Yo no podía estar creyendo nada de lo que estaba viendo, y sin embargo la situación era tan vívida y la adrenalina en mi cuerpo tanta, que ni yo mismo medía mis actos. Antes de darme cuenta estaba delante de Jacinto, sujetando la muñeca de mi tío que se dirigía, a puño cerrado, contra su cara. Estaba convencido de que me llevaría un golpe, por mínimo que fuera, solo por mi intervención. Pero estaba también concedido de que me lo merecía y lo recibiría gustoso si era para defender a mis padres o a Jacinto. Las manos de Jacinto intentaron apartarme de él, retornarme a la habitación, pero la fuerza de su tío fue demasiada. Se deshizo de mi agarre como si fuese un picor, una mera molestia, y me tumbó de una bofetada al suelo. Sentí mi cara picar unos momentos y después una intensa oleada de calor recorrerme todo el cachete derecho. Me pitaba el oído. Sentí a Jacinto cogerme de un brazo para levantarme y ocultarme tras su cuerpo para dirigirnos de nuevo a la habitación. Yo me resistí. No deseaba dejarle solo.

–Eres un idiota. –Le oía decir mientras mi madre gritaba tras él.

–¡Estoy llamando a la policía, si no os largáis ahora mismo de nuestra casa…!

–¡Ya nos vamos! –Gritaba mi tía que tiraba de su marido hacia la puerta de salida. Pero este aun vociferaba, iracundo como un volcán. Mi padre vino a mi lado, rápido y veloz, con la misma intención que Jacinto, sosegarme y mantenerme alejado. Sin darme cuenta tenía agarrado a Jacinto de la muñeca, fuerte, como si no desease que se separase de mí, a fin de cuenta. Él me arrulló el pelo, me acarició las mejillas y las sienes, la mandíbula.

–¿Estás bien? ¿Te ha hecho daño?

–¡Vámonos, Jacinto! –Le oía decir a su padre. Yo aun no estaba en mis cabales.
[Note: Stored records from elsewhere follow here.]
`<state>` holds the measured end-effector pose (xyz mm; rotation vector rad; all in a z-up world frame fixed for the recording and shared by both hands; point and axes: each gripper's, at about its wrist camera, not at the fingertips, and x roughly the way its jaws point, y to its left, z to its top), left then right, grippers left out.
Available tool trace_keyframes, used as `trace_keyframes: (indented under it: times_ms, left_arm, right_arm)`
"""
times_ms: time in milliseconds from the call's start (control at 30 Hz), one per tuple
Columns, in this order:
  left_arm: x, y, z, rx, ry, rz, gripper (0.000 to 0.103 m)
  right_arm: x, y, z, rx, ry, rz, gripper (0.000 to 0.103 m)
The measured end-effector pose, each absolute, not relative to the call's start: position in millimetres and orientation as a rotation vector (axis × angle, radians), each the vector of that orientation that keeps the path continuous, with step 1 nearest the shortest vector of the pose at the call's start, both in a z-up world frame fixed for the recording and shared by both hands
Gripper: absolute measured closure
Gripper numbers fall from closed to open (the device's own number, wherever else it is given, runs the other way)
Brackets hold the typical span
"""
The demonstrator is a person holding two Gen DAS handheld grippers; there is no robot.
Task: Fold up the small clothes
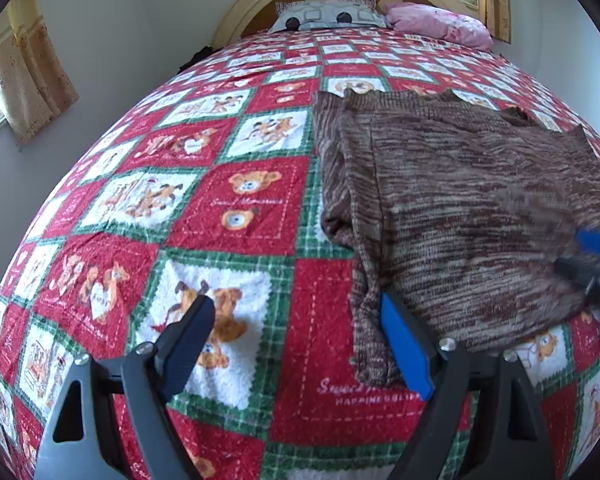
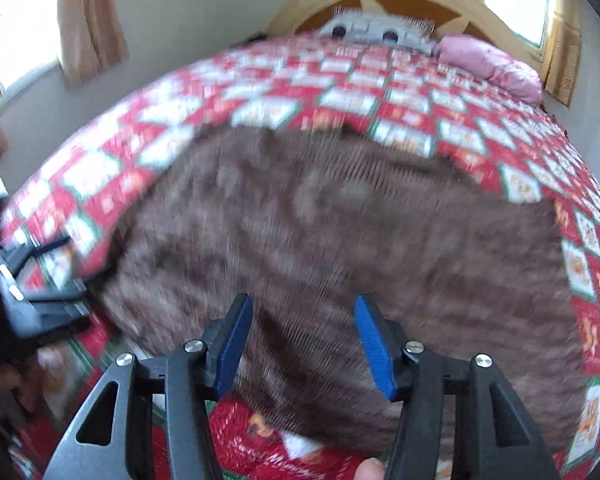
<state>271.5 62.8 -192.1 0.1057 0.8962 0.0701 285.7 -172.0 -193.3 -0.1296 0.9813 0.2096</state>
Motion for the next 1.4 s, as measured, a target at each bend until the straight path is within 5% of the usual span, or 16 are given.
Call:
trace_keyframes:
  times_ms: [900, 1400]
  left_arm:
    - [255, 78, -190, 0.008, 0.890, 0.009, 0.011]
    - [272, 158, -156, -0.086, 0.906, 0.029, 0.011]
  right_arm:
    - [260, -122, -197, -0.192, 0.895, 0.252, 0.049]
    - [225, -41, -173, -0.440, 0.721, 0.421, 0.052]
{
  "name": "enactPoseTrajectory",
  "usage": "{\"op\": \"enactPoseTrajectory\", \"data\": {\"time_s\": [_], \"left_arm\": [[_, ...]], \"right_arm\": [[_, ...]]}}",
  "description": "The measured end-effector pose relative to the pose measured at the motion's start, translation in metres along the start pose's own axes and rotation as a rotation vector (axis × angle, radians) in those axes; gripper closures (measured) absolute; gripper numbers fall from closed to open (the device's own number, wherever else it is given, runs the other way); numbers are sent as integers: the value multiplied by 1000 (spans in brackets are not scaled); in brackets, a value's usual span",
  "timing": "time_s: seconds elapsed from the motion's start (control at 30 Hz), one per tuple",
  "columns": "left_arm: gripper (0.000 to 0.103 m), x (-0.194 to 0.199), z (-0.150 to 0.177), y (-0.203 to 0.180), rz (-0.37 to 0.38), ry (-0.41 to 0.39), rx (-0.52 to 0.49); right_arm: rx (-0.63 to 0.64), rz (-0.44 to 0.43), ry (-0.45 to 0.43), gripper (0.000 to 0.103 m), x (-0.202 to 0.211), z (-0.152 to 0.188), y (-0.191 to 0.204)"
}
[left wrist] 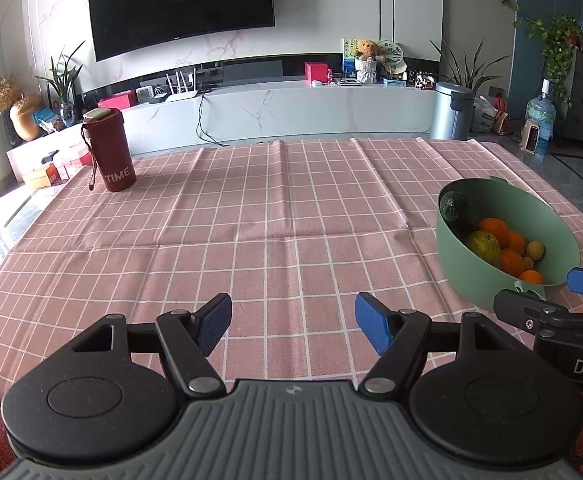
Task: Organize fruits
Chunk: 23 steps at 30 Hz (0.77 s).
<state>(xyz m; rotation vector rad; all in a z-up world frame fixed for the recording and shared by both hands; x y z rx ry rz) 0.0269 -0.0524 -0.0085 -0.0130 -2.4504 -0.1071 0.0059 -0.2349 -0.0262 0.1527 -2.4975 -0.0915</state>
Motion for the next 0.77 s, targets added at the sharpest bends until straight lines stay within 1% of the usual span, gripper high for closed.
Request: {"op": "enactPoseTrajectory", "data": {"time_s": [0.77], "left_arm": [[20, 5, -4, 0, 31, 3, 13]], "right_arm": [[3, 1, 0, 20, 0, 1, 0]]}}
Point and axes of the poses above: each gripper's, at about its wrist camera, not at the fingertips, and x roughly against the way its jaws point, y to its left, z to its underside, the point moved 1 cm from there along -x, roughly the way its jaws point, and after that the axes turned 1 degree about -x, right-handed, at the moved point
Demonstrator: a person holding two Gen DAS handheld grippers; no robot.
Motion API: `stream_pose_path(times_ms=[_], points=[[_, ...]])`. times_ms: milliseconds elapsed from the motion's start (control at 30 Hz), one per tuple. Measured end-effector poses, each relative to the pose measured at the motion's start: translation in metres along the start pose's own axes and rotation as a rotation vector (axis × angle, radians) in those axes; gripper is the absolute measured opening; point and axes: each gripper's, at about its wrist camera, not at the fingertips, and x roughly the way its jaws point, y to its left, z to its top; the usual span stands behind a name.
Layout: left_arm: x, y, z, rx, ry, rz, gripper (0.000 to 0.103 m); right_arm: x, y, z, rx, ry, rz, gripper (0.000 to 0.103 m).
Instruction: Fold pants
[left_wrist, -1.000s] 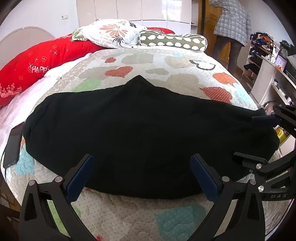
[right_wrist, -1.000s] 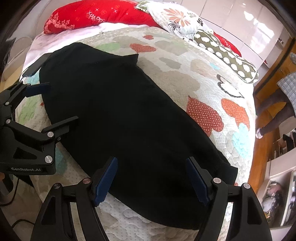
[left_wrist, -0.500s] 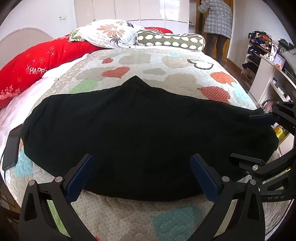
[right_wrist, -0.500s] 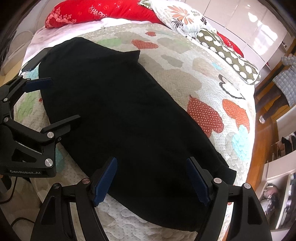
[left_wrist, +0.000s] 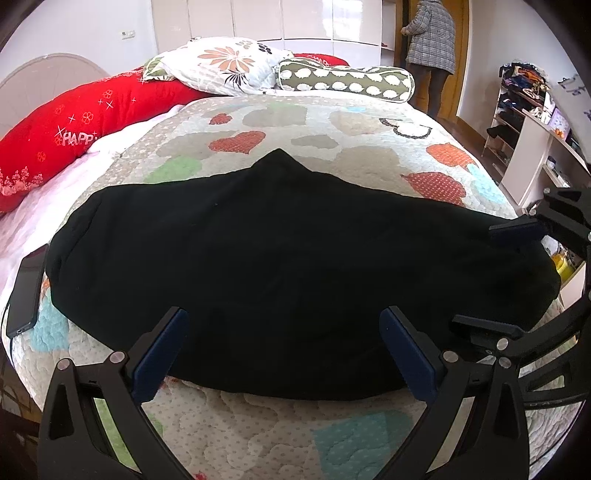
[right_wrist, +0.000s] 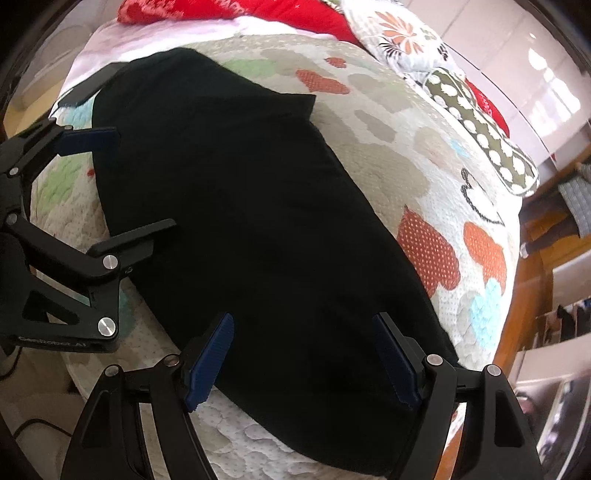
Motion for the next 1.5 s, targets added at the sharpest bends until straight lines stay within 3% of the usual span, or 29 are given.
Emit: stream_pose_path(times_ms=[267,867,1500], points=[[-0.003,0.004,0.001,-0.005,-0.014,0.008,0.103,0.005,0.015,0.008,-0.089,0.037,-0.006,0.079],[-0.005,0.019,0.002,-0.041,-0.02,0.018,0.103,0.004,0.027,0.025,-0.15,0.046,-0.012,0.079],[-0.001,0.009,0.0,-0.006,-0.006,0.003,0.103,0.009,0.007,0.018,-0.093,0.06,-0.016,0.079]])
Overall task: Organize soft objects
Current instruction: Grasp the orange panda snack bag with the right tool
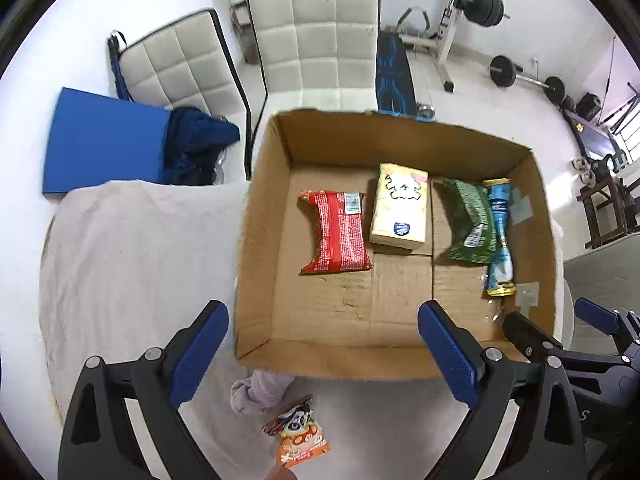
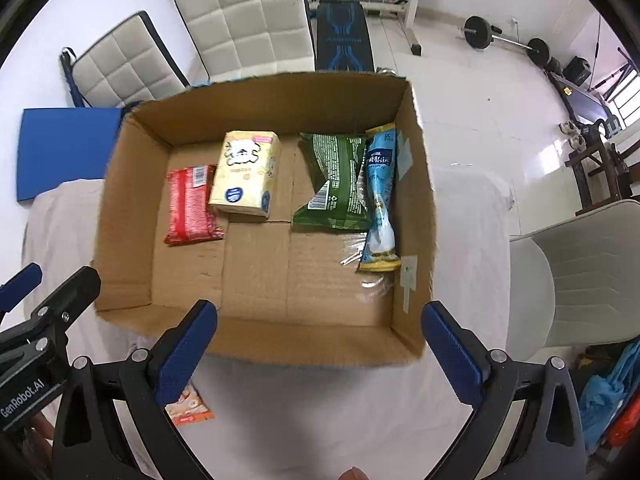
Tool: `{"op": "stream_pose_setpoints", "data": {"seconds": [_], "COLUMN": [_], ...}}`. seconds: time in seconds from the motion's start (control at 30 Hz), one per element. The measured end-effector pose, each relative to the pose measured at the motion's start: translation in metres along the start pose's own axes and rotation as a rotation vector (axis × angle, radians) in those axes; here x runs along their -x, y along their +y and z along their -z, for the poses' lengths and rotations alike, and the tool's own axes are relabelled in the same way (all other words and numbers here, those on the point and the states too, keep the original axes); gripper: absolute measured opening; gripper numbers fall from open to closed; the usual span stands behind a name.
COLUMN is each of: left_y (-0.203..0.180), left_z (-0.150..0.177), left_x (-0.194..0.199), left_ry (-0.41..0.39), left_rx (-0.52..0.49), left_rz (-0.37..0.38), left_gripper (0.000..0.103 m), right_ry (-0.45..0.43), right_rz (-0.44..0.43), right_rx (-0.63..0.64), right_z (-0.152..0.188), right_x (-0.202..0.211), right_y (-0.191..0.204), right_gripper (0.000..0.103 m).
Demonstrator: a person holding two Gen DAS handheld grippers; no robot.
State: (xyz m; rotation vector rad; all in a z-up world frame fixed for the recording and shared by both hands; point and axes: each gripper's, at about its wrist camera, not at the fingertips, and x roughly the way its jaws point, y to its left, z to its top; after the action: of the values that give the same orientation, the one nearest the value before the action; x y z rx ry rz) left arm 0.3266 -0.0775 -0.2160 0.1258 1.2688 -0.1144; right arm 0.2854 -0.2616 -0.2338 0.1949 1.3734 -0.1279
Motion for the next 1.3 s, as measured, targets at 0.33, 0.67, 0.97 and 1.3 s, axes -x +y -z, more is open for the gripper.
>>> {"op": "stream_pose_setpoints", "data": {"seconds": [0.33, 0.67, 0.97, 1.3], "left_y": [0.005, 0.08, 0.16, 0.178], "left_z": [0.032, 0.097, 0.185, 0.199], "left_x": [0.057, 0.047, -0.025, -0.055], "left_ry": [-0.087, -0.027, 0.195, 0.259], "left_rx": [0.012, 0.146, 0.281, 0.285], "left_rz": [0.001, -0.13, -0.233, -0.252], "left_gripper": [0.097, 0.097, 0.097, 0.097], "right_ry": [-0.053, 0.167, 0.395, 0.441], "right_rz": [-0.054, -0.188, -0.23, -0.156], "right_rx": [-0.009, 0.113, 0.168, 0.185], "right_z": [0.034, 0.096, 0.133, 0.148], "right_x": [0.048, -0.016, -0.132, -0.176], "right_y": [0.007, 0.088, 0.17, 0.195], "right_gripper": [0.103, 0.103, 0.103, 0.054]}}
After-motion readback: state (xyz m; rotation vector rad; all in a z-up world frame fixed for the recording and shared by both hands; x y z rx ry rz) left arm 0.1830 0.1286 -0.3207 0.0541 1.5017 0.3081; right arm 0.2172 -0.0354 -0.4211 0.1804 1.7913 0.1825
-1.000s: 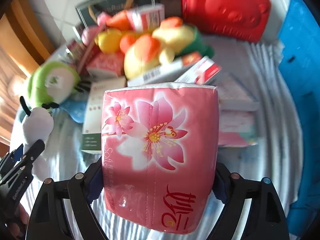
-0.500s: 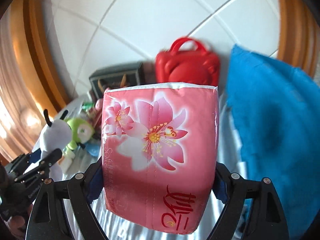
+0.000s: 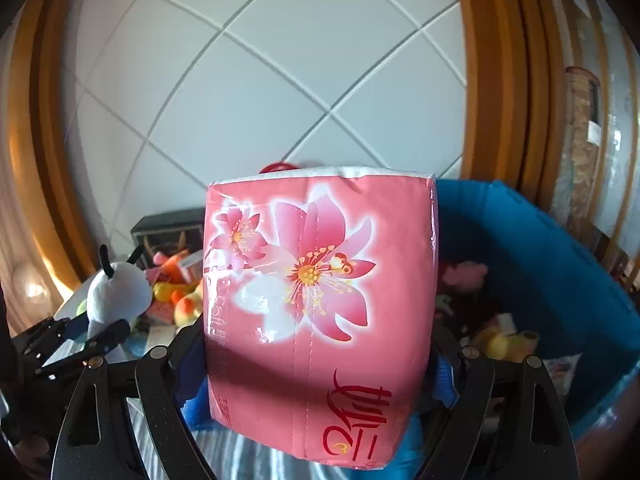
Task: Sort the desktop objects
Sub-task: 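Carry both items over the blue bin and open both grippers to drop them, then return both grippers from the bin to the table pile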
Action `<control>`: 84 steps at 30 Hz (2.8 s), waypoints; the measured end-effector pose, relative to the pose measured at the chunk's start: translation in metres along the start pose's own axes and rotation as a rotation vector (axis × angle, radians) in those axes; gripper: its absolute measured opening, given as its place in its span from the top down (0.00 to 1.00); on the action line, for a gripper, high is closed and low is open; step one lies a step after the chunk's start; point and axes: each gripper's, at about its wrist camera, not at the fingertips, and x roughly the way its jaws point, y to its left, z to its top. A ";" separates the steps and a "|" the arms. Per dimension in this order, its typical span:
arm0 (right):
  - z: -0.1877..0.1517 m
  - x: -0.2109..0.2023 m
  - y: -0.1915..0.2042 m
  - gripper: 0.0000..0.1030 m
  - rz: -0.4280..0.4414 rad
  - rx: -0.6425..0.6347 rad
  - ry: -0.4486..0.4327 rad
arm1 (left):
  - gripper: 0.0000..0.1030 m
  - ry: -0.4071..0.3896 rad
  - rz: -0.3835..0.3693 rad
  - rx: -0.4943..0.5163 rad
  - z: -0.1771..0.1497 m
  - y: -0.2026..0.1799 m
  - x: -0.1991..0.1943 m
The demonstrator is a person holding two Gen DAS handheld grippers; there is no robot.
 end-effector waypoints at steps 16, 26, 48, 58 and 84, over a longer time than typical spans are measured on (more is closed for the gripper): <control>0.057 0.006 -0.167 0.15 -0.254 -0.061 -0.022 | 0.62 -0.048 -0.223 0.106 0.142 -0.208 0.049; 0.053 0.072 -0.249 0.15 -0.272 -0.036 0.106 | 0.62 0.198 -0.219 0.206 0.152 -0.321 0.160; 0.035 0.137 -0.288 0.02 -0.270 -0.043 0.276 | 0.34 0.320 -0.108 0.229 0.136 -0.329 0.213; 0.038 0.121 -0.287 0.00 -0.270 -0.045 0.273 | 0.34 0.310 -0.119 0.223 0.140 -0.319 0.192; 0.029 -0.008 -0.098 0.00 0.107 -0.010 -0.024 | 0.15 -0.091 -0.039 -0.120 0.088 -0.097 0.002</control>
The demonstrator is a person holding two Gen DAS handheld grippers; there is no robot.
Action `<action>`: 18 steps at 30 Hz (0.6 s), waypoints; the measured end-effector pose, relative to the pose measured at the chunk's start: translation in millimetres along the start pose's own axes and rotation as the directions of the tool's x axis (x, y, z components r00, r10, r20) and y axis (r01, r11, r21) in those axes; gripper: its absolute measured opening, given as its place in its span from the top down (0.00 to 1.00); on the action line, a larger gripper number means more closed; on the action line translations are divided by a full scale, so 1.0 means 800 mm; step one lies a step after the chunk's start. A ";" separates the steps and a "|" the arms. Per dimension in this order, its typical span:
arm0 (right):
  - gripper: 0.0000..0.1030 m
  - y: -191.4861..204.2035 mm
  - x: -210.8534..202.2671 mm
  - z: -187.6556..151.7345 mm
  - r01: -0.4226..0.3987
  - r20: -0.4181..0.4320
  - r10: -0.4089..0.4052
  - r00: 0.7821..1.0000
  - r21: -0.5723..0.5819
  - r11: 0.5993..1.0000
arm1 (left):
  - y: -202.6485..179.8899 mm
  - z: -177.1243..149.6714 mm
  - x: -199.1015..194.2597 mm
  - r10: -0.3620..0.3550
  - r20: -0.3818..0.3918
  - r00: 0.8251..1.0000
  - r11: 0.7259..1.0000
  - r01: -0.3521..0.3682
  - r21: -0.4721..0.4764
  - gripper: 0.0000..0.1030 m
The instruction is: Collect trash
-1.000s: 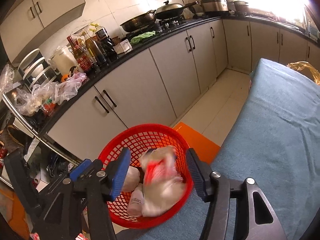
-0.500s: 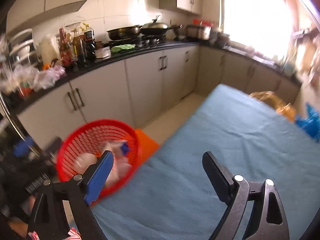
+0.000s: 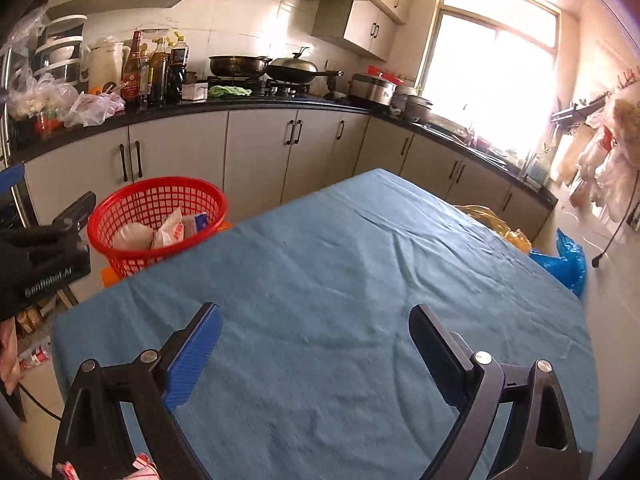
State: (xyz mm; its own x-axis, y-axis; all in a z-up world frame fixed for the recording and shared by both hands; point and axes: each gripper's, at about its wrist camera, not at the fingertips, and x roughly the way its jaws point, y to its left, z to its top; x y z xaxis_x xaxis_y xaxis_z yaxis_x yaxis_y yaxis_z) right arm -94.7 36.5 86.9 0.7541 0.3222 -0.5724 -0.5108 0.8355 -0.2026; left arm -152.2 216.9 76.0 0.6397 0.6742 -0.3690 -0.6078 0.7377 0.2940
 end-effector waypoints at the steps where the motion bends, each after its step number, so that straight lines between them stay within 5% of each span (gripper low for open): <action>1: 0.06 -0.004 -0.005 -0.004 0.003 0.004 -0.003 1.000 0.008 1.000 | -0.003 -0.004 -0.004 -0.009 -0.007 1.000 1.000 0.009 -0.005 0.00; 18: 0.06 -0.021 -0.008 -0.037 0.050 -0.007 -0.050 0.999 0.068 0.996 | -0.036 -0.018 -0.005 -0.117 -0.072 0.990 0.993 0.118 0.011 0.00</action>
State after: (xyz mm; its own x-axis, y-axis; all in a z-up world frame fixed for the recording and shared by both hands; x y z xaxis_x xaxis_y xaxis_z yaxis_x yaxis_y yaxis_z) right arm -103.2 7.3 70.7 0.7756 0.2772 -0.5671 -0.4429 0.8791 -0.1761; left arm -143.8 192.8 56.4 0.6707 0.5789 -0.4638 -0.5230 0.8124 0.2577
–No vayas con él. –Le pedí, sabiendo que no me obedecería. Mi padre me auscultó visualmente, me cogió de la barbilla y me hizo mirarle.

–¿Estás bien?

–Sí. –Me zafé de su agarre–. No vayas. Quédate aquí.

–¡Jacinto!

–Por favor. –Supliqué. Su madre entró en nuestro cuarto para sacarle, tirándole del brazo. No dijo una sola palabra, no se despidió ni con un gesto, ni con una sonrisa tranquilizadora. Se dejó llevar por su madre lleno de resentimiento y resignación. Seguro que a él le dolía más marcharse que yo sabiendo que se marchaba de mi lado. Estaba seguro de que el infierno que le esperaba a continuación no era nada comparado con lo que habíamos presenciado, y mucho menos con lo que yo había vivido. Mi madre vino a mí, y me encontró lagrimeando en mi cuarto. Firme y recto contra la pared, pero llorando, de impotencia. Ella me sostuvo el rostro entre sus manos y me llenó de besos que dieron sentido y razón al temblor en mis piernas. Me abrazó, se contuvo para no llorar conmigo y me acunó suavemente.

Repentinamente pensé en la posibilidad de que tal vez no volviese a ver a Jacinto. Pensé en la cantidad de horrores que podrían pasarle, e incluso la idea de que se marchasen. Oía a mi padre refunfuñar y maldecir por la casa, lejos de mí para que no fuese también testigo de su ira. Mi madre comenzó a reprenderme por haber salido de la habitación. Mi padre llegó cuando ella me culpaba del golpe que había recibido.

–No debiste salir. –Dijo mi padre, serio y frío.

–¿Estás bien? –Le pregunté, mientras me acercaba a él y le acariciaba con cuidado el pómulo. Él se quedó helado por mi pregunta, con tanta sinceridad y dolor en mi tono. Pareció recapacitar, volver al mundo real, y caer en un charco de agua fría–. ¿Te duele? Vamos, curemos eso. –Le dije, tembloroso y aun lagrimeando. Mi madre suspiró resignada. Mi padre se dejó llevar por mí al salón. Besé cálidamente su herida y él me apretó con fuerza la mano. En el piso de abajo se oía alboroto. Con nuestro silencio fuimos cómplices.